- Work to be completed
When you answer, restate the entries below without altering anything.
Supplied data START
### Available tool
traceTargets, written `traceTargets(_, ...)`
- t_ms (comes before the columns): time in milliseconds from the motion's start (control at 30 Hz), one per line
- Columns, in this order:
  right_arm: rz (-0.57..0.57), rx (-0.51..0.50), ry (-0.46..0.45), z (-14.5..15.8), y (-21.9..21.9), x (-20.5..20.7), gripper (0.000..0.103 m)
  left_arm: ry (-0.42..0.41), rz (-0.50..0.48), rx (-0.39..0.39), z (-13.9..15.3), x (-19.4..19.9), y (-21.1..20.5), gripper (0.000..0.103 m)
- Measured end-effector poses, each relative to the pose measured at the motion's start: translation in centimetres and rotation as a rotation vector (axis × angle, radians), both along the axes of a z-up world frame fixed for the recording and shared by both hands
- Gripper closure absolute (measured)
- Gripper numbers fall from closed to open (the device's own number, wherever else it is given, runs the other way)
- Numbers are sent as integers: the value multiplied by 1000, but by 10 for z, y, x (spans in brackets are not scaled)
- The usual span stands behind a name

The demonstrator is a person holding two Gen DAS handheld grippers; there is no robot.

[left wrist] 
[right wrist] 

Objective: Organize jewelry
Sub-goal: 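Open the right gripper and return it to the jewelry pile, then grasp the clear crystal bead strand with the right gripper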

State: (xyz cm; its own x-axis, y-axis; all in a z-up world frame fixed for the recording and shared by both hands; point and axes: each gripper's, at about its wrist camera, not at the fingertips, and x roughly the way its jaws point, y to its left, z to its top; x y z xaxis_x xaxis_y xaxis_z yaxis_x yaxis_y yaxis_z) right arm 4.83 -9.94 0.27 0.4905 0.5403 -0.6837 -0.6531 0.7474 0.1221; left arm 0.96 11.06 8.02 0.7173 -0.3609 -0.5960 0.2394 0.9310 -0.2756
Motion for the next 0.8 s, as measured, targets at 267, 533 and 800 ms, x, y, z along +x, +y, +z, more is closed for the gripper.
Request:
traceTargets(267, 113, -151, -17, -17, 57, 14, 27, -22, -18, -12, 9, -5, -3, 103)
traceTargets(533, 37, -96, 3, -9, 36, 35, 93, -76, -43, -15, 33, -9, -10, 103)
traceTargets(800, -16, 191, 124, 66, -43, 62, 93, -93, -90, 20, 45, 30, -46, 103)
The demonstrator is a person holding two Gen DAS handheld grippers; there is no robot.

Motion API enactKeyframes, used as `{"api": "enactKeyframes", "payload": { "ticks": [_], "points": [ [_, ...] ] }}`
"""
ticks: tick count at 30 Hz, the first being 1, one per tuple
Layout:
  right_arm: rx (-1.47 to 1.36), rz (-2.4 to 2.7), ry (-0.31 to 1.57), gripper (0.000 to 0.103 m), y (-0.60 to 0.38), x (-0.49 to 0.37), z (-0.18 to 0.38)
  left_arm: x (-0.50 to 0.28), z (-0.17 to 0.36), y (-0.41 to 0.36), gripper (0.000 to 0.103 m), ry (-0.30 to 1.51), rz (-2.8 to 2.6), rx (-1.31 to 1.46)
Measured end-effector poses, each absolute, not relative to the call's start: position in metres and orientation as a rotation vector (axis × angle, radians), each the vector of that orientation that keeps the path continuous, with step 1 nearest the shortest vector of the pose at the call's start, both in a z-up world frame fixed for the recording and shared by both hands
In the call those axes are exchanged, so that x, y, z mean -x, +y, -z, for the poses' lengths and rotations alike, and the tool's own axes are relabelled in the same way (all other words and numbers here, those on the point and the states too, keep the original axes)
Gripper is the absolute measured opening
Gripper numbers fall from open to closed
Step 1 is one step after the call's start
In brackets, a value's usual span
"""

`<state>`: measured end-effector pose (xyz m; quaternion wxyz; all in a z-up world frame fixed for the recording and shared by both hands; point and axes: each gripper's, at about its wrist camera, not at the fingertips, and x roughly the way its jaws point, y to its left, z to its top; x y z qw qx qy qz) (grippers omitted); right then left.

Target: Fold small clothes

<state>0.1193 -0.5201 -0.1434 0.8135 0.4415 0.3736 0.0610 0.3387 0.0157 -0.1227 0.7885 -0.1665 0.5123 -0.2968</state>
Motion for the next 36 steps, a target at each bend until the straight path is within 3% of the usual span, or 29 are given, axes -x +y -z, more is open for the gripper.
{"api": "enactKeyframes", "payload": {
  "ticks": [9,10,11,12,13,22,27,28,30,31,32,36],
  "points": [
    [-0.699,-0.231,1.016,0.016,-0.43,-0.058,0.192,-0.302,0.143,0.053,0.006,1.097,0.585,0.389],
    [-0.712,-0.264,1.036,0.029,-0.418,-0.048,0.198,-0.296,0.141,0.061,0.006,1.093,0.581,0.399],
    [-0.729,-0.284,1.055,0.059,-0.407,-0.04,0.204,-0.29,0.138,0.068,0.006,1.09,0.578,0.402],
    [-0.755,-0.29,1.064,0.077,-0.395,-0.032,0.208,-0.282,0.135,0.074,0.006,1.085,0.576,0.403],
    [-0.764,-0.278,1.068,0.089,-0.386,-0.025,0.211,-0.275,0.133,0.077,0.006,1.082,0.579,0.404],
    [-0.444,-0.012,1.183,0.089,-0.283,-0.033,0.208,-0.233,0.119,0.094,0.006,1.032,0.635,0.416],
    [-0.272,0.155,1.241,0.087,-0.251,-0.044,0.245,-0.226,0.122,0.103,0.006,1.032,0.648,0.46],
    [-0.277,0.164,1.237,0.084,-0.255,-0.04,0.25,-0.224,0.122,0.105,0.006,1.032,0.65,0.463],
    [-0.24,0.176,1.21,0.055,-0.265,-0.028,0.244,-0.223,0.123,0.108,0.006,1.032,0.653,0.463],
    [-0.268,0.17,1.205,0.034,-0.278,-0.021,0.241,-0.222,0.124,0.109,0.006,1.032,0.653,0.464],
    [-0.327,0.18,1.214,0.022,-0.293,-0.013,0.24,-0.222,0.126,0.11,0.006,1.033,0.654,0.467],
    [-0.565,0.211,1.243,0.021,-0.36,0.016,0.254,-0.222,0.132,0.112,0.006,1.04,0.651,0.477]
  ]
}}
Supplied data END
- Answer to the problem
### Available tool
traceTargets, written `traceTargets(_, ...)`
- t_ms (comes before the columns): time in milliseconds from the motion's start (control at 30 Hz), one per line
- Columns, in this order:
  right_arm: rz (-0.57..0.57), rx (-0.51..0.50), ry (-0.46..0.45), z (-14.5..15.8), y (-21.9..21.9), x (-20.5..20.7), gripper (0.000..0.103 m)
  left_arm: ry (-0.42..0.41), rz (-0.50..0.48), rx (-0.39..0.39), z (-13.9..15.3), x (-19.4..19.9), y (-21.1..20.5), gripper (0.000..0.103 m)
- Measured end-effector poses, each relative to the pose measured at the motion's start: translation in centimetres and rotation as a rotation vector (axis × angle, radians), both along the axes of a z-up world frame fixed for the recording and shared by both hands
- Gripper closure absolute (measured)
- Gripper numbers fall from closed to open (the device's own number, wherever else it is given, runs the other way)
- Numbers are sent as integers: the value multiplied by 1000, but by 10 for z, y, x (spans in brackets are not scaled)
- The usual span stands behind a name

The demonstrator is a person holding two Gen DAS handheld grippers; there is no robot.

[left wrist] 
[right wrist] 

Objective: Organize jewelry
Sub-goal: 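Open the right gripper and return it to the jewelry pile, then grasp the clear crystal bead strand with the right gripper
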
State: (xyz cm; its own x-axis, y-axis; all in a z-up world frame fixed for the recording and shared by both hands; point and axes: each gripper's, at about its wrist camera, not at the fingertips, and x roughly the way its jaws point, y to its left, z to its top; x y z xaxis_x xaxis_y xaxis_z yaxis_x yaxis_y yaxis_z) right arm 4.83 -9.94 0.27 0.4905 0.5403 -0.6837 -0.6531 0.7474 0.1221; left arm 0.96 11.06 8.02 0.7173 -0.3609 -0.5960 0.2394 0.9310 -0.2756
Motion for the next 0.8 s, as measured, targets at 267, 533 and 800 ms, x, y, z along +x, +y, +z, more is closed for the gripper.
Request:
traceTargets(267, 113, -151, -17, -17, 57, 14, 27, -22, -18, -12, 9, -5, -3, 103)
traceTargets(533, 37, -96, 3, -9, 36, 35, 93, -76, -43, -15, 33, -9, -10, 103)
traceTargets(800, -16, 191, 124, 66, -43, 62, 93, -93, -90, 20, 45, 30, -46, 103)
The demonstrator is a person holding two Gen DAS handheld grippers; there is no robot.

Motion API enactKeyframes, used as `{"api": "enactKeyframes", "payload": { "ticks": [_], "points": [ [_, ...] ] }}`
"""
ticks: tick count at 30 Hz, the first being 1, one per tuple
Layout:
  right_arm: rx (-1.47 to 1.36), rz (-2.4 to 2.7), ry (-0.31 to 1.57), gripper (0.000 to 0.103 m), y (-0.60 to 0.38), x (-0.49 to 0.37), z (-0.18 to 0.38)
  left_arm: x (-0.50 to 0.28), z (-0.17 to 0.36), y (-0.41 to 0.36), gripper (0.000 to 0.103 m), ry (-0.30 to 1.51), rz (-2.8 to 2.6), rx (-1.31 to 1.46)
Measured end-effector poses, each absolute, not relative to the call's start: position in metres and orientation as a rotation vector (axis × angle, radians), each the vector of that orientation that keeps the path continuous, with step 1 nearest the shortest vector of the pose at the call's start, both in a z-up world frame fixed for the recording and shared by both hands
In the call those axes are exchanged, so that x, y, z mean -x, +y, -z, for the poses' lengths and rotations alike, and the tool's own axes are relabelled in the same way (all other words and numbers here, those on the point and the states too, keep the original axes)
Gripper is the absolute measured opening
Gripper numbers fall from open to closed
Step 1 is one step after the call's start
In brackets, a value's usual span
"""

`<state>`: measured end-effector pose (xyz m; quaternion wxyz; all in a z-up world frame fixed for the recording and shared by both hands; point and axes: each gripper's, at about its wrist camera, not at the fingertips, and x roughly the way its jaws point, y to its left, z to its top; x y z qw qx qy qz) (grippers omitted); right then left.

Target: Fold small clothes

<state>0.1193 -0.5201 -0.1434 0.8135 0.4415 0.3736 0.0610 0.3387 0.0157 -0.1227 0.7885 -0.1665 0.5123 -0.2968</state>
Motion for the next 36 steps, a target at each bend until the straight path is within 3% of the usual span, or 29 are given, axes -x +y -z, more is open for the gripper.
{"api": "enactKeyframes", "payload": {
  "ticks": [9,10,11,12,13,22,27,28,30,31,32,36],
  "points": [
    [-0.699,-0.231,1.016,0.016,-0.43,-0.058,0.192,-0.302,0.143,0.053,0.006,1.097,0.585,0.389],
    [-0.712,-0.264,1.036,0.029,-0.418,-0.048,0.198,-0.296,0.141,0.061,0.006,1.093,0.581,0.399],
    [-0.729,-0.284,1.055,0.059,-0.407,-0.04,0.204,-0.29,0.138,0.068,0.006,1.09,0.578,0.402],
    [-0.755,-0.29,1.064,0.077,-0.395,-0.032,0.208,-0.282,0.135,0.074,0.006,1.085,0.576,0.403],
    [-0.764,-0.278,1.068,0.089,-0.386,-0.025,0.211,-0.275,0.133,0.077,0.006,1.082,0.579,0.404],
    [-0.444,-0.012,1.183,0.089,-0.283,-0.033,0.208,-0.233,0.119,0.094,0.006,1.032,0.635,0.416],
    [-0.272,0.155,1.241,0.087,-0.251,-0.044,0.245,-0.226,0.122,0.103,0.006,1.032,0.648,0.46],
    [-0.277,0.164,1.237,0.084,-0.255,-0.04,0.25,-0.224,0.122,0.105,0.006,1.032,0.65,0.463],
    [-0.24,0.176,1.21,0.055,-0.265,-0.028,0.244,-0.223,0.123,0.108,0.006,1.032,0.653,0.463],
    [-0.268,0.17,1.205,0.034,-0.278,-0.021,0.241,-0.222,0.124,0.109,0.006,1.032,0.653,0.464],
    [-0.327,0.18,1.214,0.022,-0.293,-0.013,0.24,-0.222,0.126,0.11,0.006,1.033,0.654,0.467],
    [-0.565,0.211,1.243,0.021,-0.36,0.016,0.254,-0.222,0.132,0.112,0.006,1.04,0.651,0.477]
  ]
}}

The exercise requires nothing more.